■ **Work to be completed**
Start at the first line of the material below and retype each line through the one containing "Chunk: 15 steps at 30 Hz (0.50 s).", exactly.
Collected data Start Marker
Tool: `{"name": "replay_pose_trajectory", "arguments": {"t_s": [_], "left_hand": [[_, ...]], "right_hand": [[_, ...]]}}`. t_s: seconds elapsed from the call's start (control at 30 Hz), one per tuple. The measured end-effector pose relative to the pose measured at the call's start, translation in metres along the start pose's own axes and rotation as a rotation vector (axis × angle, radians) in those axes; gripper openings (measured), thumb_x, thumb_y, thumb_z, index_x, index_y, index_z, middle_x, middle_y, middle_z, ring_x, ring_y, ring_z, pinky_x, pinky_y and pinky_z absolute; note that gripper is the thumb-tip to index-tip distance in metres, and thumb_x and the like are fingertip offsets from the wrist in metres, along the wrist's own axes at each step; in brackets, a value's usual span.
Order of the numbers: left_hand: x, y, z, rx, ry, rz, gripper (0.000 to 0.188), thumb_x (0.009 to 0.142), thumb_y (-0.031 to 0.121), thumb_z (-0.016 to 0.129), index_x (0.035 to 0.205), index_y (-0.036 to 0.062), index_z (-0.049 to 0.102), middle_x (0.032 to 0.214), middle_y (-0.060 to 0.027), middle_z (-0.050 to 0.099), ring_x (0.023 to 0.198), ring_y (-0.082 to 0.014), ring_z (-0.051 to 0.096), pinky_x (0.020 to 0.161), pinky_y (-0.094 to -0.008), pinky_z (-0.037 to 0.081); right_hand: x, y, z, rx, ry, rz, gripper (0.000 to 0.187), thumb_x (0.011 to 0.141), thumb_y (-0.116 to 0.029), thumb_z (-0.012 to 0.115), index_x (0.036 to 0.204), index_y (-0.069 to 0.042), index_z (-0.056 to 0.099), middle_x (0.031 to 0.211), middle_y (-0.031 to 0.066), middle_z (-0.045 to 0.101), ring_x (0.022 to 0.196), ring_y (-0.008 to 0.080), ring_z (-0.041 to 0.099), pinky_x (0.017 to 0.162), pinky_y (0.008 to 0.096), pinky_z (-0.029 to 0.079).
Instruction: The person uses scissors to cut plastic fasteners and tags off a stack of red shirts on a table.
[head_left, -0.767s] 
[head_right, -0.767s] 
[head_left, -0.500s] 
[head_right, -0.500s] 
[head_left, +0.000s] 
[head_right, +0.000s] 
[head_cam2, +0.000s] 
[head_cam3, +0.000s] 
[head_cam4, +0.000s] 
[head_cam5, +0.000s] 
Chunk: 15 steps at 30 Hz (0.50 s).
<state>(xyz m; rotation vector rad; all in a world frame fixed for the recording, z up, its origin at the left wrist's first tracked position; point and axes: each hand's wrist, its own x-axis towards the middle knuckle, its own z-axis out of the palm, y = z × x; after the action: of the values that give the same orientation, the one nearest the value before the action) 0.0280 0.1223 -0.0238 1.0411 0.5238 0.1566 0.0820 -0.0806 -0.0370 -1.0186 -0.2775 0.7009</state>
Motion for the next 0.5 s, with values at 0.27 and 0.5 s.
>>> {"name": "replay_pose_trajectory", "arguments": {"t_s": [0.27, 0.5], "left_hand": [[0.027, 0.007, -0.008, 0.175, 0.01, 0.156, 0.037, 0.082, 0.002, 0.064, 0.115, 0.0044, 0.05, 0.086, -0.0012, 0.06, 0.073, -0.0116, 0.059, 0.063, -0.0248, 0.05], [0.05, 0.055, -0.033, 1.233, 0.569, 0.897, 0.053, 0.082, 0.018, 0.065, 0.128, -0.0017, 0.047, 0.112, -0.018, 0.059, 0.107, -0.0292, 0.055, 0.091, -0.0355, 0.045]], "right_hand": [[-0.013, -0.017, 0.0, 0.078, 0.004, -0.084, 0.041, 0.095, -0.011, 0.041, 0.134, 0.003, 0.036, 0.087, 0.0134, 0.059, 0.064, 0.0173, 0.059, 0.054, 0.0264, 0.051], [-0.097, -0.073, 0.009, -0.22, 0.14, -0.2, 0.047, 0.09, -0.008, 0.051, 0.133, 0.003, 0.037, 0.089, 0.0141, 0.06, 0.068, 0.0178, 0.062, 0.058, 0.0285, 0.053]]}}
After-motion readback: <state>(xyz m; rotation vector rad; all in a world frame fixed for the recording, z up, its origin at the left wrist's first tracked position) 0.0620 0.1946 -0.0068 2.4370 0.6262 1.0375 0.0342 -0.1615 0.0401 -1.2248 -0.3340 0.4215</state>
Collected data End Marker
■ **Output for this exercise**
Tool: `{"name": "replay_pose_trajectory", "arguments": {"t_s": [_], "left_hand": [[_, ...]], "right_hand": [[_, ...]]}}`. t_s: seconds elapsed from the call's start (control at 30 Hz), one per tuple. The measured end-effector pose relative to the pose measured at the call's start, translation in metres along the start pose's own axes and rotation as a rotation vector (axis × angle, radians) in those axes; gripper openings (measured), thumb_x, thumb_y, thumb_z, index_x, index_y, index_z, middle_x, middle_y, middle_z, ring_x, ring_y, ring_z, pinky_x, pinky_y and pinky_z absolute; note that gripper is the thumb-tip to index-tip distance in metres, and thumb_x and the like are fingertip offsets from the wrist in metres, along the wrist's own axes at each step; in brackets, a value's usual span.
Order of the numbers: left_hand: x, y, z, rx, ry, rz, gripper (0.000 to 0.188), thumb_x (0.009 to 0.142), thumb_y (-0.031 to 0.121), thumb_z (-0.016 to 0.129), index_x (0.035 to 0.205), index_y (-0.036 to 0.062), index_z (-0.049 to 0.102), middle_x (0.032 to 0.214), middle_y (-0.060 to 0.027), middle_z (-0.050 to 0.099), ring_x (0.023 to 0.198), ring_y (-0.082 to 0.014), ring_z (-0.051 to 0.096), pinky_x (0.020 to 0.161), pinky_y (-0.094 to -0.008), pinky_z (-0.037 to 0.081); right_hand: x, y, z, rx, ry, rz, gripper (0.000 to 0.187), thumb_x (0.011 to 0.141), thumb_y (-0.116 to 0.029), thumb_z (-0.012 to 0.115), index_x (0.036 to 0.204), index_y (-0.069 to 0.042), index_z (-0.056 to 0.099), middle_x (0.031 to 0.211), middle_y (-0.031 to 0.066), middle_z (-0.045 to 0.101), ring_x (0.022 to 0.196), ring_y (-0.008 to 0.080), ring_z (-0.041 to 0.099), pinky_x (0.017 to 0.162), pinky_y (0.008 to 0.096), pinky_z (-0.029 to 0.079).
Instruction: The person uses scissors to cut plastic fasteners and tags off a stack of red shirts on a table.
[head_left, -0.767s] 
[head_right, -0.767s] 
[head_left, -0.500s] 
[head_right, -0.500s] 
[head_left, +0.000s] 
[head_right, +0.000s] 
[head_cam2, +0.000s] 
[head_cam3, +0.000s] 
[head_cam4, +0.000s] 
[head_cam5, +0.000s] 
Chunk: 15 steps at 30 Hz (0.50 s).

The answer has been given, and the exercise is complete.